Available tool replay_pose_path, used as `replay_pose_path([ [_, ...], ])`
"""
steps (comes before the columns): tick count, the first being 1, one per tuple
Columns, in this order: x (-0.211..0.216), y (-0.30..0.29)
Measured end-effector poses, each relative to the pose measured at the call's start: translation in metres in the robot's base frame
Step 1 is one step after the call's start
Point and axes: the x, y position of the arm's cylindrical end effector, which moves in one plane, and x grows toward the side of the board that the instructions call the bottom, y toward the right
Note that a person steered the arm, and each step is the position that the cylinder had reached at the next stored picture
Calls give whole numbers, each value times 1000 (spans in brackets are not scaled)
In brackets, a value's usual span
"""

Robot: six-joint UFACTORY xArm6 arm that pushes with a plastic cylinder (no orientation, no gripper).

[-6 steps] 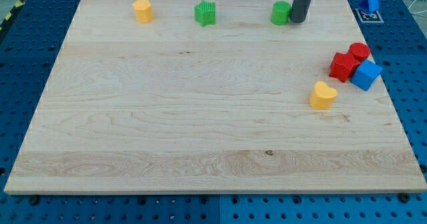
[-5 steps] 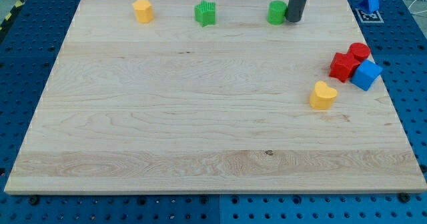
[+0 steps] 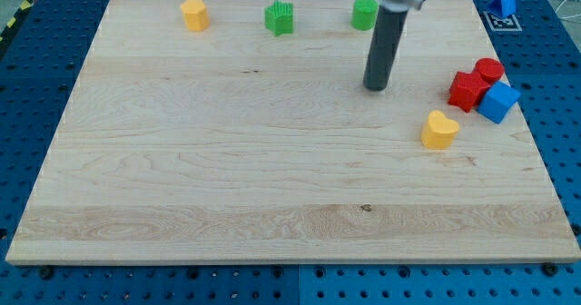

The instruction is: Push the yellow heart towards top right

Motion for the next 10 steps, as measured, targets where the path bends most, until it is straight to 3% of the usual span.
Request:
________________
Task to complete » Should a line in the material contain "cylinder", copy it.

Problem solution »
Note that a person steered the arm, and each step is the position that the cylinder had reached at the next stored picture
Robot: six-joint UFACTORY xArm6 arm that pushes with a plastic cylinder (no orientation, no gripper).

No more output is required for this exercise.